Given information:
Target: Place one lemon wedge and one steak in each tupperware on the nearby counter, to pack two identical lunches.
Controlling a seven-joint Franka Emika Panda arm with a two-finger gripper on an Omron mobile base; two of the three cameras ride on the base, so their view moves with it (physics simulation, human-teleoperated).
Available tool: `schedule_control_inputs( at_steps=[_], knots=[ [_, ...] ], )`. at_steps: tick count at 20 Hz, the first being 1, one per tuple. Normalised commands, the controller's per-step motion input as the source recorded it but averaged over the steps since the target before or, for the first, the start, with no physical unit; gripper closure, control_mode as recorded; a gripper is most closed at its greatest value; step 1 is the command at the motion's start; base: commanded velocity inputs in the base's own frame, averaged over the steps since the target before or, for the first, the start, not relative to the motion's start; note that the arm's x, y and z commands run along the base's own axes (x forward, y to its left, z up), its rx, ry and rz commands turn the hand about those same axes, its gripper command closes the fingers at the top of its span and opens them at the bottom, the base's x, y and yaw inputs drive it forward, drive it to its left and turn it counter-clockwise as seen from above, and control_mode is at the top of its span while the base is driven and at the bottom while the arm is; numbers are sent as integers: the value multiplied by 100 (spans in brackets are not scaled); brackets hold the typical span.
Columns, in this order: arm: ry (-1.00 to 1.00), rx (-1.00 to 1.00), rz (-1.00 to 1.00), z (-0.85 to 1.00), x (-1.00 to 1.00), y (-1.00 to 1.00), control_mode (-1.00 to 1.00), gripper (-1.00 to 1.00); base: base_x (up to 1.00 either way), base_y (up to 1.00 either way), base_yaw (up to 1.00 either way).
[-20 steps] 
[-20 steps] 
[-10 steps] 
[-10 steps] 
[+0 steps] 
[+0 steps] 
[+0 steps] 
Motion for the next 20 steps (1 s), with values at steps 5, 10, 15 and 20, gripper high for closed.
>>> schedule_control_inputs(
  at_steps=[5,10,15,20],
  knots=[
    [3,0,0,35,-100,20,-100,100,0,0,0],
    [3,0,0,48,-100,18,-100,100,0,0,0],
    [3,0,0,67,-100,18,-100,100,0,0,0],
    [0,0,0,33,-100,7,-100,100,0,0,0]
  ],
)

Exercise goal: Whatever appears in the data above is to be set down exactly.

Solution to this task:
Target: Place one lemon wedge and one steak in each tupperware on the nearby counter, to pack two identical lunches.
Controlling a seven-joint Franka Emika Panda arm with a two-finger gripper on an Omron mobile base; two of the three cameras ride on the base, so their view moves with it (physics simulation, human-teleoperated).
Available tool: `schedule_control_inputs( at_steps=[_], knots=[ [_, ...] ], )`. at_steps: tick count at 20 Hz, the first being 1, one per tuple. Normalised commands, the controller's per-step motion input as the source recorded it but averaged over the steps since the target before or, for the first, the start, with no physical unit; gripper closure, control_mode as recorded; a gripper is most closed at its greatest value; step 1 is the command at the motion's start; base: commanded velocity inputs in the base's own frame, averaged over the steps since the target before or, for the first, the start, not relative to the motion's start; note that the arm's x, y and z commands run along the base's own axes (x forward, y to its left, z up), its rx, ry and rz commands turn the hand about those same axes, its gripper command closes the fingers at the top of its span and opens them at the bottom, the base's x, y and yaw inputs drive it forward, drive it to its left and turn it counter-clockwise as seen from above, and control_mode is at the top of its span while the base is driven and at the bottom while the arm is; numbers are sent as integers: the value multiplied by 100 (spans in brackets are not scaled); brackets hold the typical span.
Columns, in this order: arm: ry (-1.00 to 1.00), rx (-1.00 to 1.00), rz (-1.00 to 1.00), z (-0.85 to 1.00), x (-1.00 to 1.00), y (-1.00 to 1.00), control_mode (-1.00 to 1.00), gripper (-1.00 to 1.00); base: base_x (up to 1.00 either way), base_y (up to 1.00 either way), base_yaw (up to 1.00 either way).
[-20 steps] 
[-20 steps] 
[-10 steps] 
[-10 steps] 
[+0 steps] 
[+0 steps] 
[+0 steps] 
Motion for the next 20 steps (1 s), with values at steps 5, 10, 15 and 20, gripper high for closed.
>>> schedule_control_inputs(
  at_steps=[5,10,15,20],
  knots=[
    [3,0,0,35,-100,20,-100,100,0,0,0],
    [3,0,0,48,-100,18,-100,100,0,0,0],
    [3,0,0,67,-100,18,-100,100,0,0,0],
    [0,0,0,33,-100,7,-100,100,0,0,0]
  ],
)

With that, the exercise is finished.